**DIRECTIONS FOR THIS TASK**
Please repeat each line below exactly, with no images in the copy.
[[ DATA FOR PROCESSING, beginning ]]
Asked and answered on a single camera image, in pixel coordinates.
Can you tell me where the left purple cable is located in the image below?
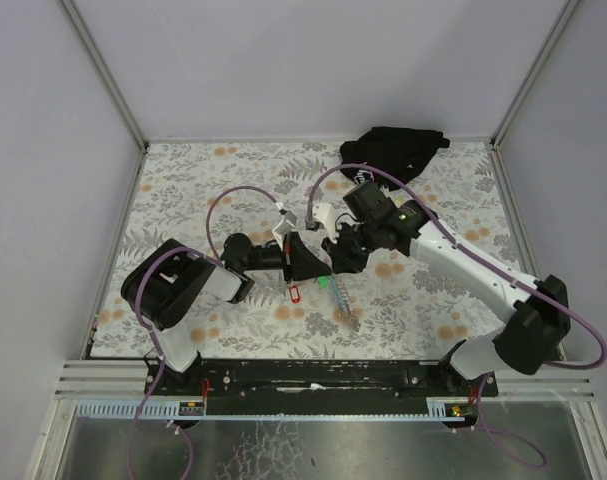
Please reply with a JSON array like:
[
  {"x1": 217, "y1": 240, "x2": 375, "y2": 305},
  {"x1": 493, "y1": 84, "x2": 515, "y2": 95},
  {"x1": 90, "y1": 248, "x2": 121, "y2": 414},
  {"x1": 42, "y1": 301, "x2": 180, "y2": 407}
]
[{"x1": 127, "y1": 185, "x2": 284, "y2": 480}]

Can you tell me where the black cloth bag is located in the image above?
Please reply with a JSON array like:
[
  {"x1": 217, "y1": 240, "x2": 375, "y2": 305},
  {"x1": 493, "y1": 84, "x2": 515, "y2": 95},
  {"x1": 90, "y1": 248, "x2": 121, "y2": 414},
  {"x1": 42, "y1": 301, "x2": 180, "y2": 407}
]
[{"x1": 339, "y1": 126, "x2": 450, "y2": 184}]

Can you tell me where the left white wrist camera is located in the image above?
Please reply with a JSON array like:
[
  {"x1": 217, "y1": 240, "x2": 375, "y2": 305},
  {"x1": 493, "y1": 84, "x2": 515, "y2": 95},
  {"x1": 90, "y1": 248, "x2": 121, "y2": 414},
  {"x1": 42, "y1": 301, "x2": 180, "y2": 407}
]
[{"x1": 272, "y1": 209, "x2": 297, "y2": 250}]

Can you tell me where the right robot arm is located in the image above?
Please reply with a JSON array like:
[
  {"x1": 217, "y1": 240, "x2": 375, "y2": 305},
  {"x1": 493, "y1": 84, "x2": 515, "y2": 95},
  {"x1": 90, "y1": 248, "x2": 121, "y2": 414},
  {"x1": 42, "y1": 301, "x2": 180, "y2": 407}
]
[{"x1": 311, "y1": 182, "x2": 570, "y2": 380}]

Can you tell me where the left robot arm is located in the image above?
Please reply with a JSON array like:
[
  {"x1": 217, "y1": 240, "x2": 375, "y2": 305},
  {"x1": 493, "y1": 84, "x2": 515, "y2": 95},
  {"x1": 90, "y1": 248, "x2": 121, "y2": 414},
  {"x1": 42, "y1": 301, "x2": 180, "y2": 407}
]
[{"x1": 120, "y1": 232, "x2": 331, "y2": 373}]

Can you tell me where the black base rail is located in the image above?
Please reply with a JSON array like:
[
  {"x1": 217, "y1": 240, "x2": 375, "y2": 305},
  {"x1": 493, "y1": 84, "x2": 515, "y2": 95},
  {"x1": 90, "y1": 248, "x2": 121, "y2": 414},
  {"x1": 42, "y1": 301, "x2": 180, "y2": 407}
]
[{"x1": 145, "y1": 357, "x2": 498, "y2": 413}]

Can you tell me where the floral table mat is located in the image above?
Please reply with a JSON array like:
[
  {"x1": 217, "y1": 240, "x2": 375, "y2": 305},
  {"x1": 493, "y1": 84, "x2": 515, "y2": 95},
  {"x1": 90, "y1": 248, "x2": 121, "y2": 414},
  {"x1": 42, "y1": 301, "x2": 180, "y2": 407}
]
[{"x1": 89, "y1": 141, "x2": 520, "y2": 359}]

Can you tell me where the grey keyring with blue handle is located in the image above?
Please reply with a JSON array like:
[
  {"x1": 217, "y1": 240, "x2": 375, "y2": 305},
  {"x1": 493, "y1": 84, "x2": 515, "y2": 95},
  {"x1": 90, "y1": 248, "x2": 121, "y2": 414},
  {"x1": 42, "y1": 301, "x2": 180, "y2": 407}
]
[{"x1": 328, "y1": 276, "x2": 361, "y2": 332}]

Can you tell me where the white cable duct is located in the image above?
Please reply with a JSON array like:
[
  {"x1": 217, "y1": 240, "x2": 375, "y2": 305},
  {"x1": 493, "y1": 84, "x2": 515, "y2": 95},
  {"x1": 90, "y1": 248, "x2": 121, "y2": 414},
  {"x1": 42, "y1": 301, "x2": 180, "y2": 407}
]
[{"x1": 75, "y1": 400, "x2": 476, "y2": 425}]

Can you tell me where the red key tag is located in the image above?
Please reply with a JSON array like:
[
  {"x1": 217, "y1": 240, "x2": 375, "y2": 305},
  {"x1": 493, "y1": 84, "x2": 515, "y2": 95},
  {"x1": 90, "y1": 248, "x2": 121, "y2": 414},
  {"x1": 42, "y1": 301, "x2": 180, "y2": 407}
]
[[ DATA FOR PROCESSING, end ]]
**ANSWER SPACE**
Asked and answered on a single camera image, in pixel coordinates.
Can you tell me where the left purple cable is located in the image below?
Please reply with a JSON array like:
[
  {"x1": 217, "y1": 240, "x2": 375, "y2": 305},
  {"x1": 493, "y1": 84, "x2": 515, "y2": 95},
  {"x1": 90, "y1": 248, "x2": 121, "y2": 414},
  {"x1": 42, "y1": 301, "x2": 180, "y2": 407}
]
[{"x1": 127, "y1": 185, "x2": 284, "y2": 480}]

Can you tell me where the black cloth bag is located in the image above?
Please reply with a JSON array like:
[
  {"x1": 217, "y1": 240, "x2": 375, "y2": 305},
  {"x1": 493, "y1": 84, "x2": 515, "y2": 95},
  {"x1": 90, "y1": 248, "x2": 121, "y2": 414},
  {"x1": 42, "y1": 301, "x2": 180, "y2": 407}
]
[{"x1": 339, "y1": 126, "x2": 450, "y2": 184}]

Can you tell me where the left white wrist camera is located in the image above?
Please reply with a JSON array like:
[
  {"x1": 217, "y1": 240, "x2": 375, "y2": 305},
  {"x1": 493, "y1": 84, "x2": 515, "y2": 95},
  {"x1": 90, "y1": 248, "x2": 121, "y2": 414},
  {"x1": 42, "y1": 301, "x2": 180, "y2": 407}
]
[{"x1": 272, "y1": 209, "x2": 297, "y2": 250}]

Can you tell me where the right robot arm is located in the image above?
Please reply with a JSON array like:
[
  {"x1": 217, "y1": 240, "x2": 375, "y2": 305},
  {"x1": 493, "y1": 84, "x2": 515, "y2": 95},
  {"x1": 90, "y1": 248, "x2": 121, "y2": 414},
  {"x1": 42, "y1": 301, "x2": 180, "y2": 407}
]
[{"x1": 311, "y1": 182, "x2": 570, "y2": 380}]

Can you tell me where the left robot arm is located in the image above?
Please reply with a JSON array like:
[
  {"x1": 217, "y1": 240, "x2": 375, "y2": 305},
  {"x1": 493, "y1": 84, "x2": 515, "y2": 95},
  {"x1": 90, "y1": 248, "x2": 121, "y2": 414},
  {"x1": 42, "y1": 301, "x2": 180, "y2": 407}
]
[{"x1": 120, "y1": 232, "x2": 331, "y2": 373}]

Can you tell me where the black base rail is located in the image above?
Please reply with a JSON array like:
[
  {"x1": 217, "y1": 240, "x2": 375, "y2": 305},
  {"x1": 493, "y1": 84, "x2": 515, "y2": 95},
  {"x1": 90, "y1": 248, "x2": 121, "y2": 414},
  {"x1": 42, "y1": 301, "x2": 180, "y2": 407}
]
[{"x1": 145, "y1": 357, "x2": 498, "y2": 413}]

Can you tell me where the floral table mat is located in the image above?
Please reply with a JSON array like:
[
  {"x1": 217, "y1": 240, "x2": 375, "y2": 305},
  {"x1": 493, "y1": 84, "x2": 515, "y2": 95},
  {"x1": 90, "y1": 248, "x2": 121, "y2": 414},
  {"x1": 42, "y1": 301, "x2": 180, "y2": 407}
]
[{"x1": 89, "y1": 141, "x2": 520, "y2": 359}]

Can you tell me where the grey keyring with blue handle is located in the image above?
Please reply with a JSON array like:
[
  {"x1": 217, "y1": 240, "x2": 375, "y2": 305},
  {"x1": 493, "y1": 84, "x2": 515, "y2": 95},
  {"x1": 90, "y1": 248, "x2": 121, "y2": 414},
  {"x1": 42, "y1": 301, "x2": 180, "y2": 407}
]
[{"x1": 328, "y1": 276, "x2": 361, "y2": 332}]

Can you tell me where the white cable duct is located in the image above?
Please reply with a JSON array like:
[
  {"x1": 217, "y1": 240, "x2": 375, "y2": 305},
  {"x1": 493, "y1": 84, "x2": 515, "y2": 95},
  {"x1": 90, "y1": 248, "x2": 121, "y2": 414},
  {"x1": 42, "y1": 301, "x2": 180, "y2": 407}
]
[{"x1": 75, "y1": 400, "x2": 476, "y2": 425}]

Can you tell me where the red key tag is located in the image above?
Please reply with a JSON array like:
[
  {"x1": 217, "y1": 240, "x2": 375, "y2": 305},
  {"x1": 493, "y1": 84, "x2": 515, "y2": 95},
  {"x1": 90, "y1": 248, "x2": 121, "y2": 414},
  {"x1": 42, "y1": 301, "x2": 180, "y2": 407}
]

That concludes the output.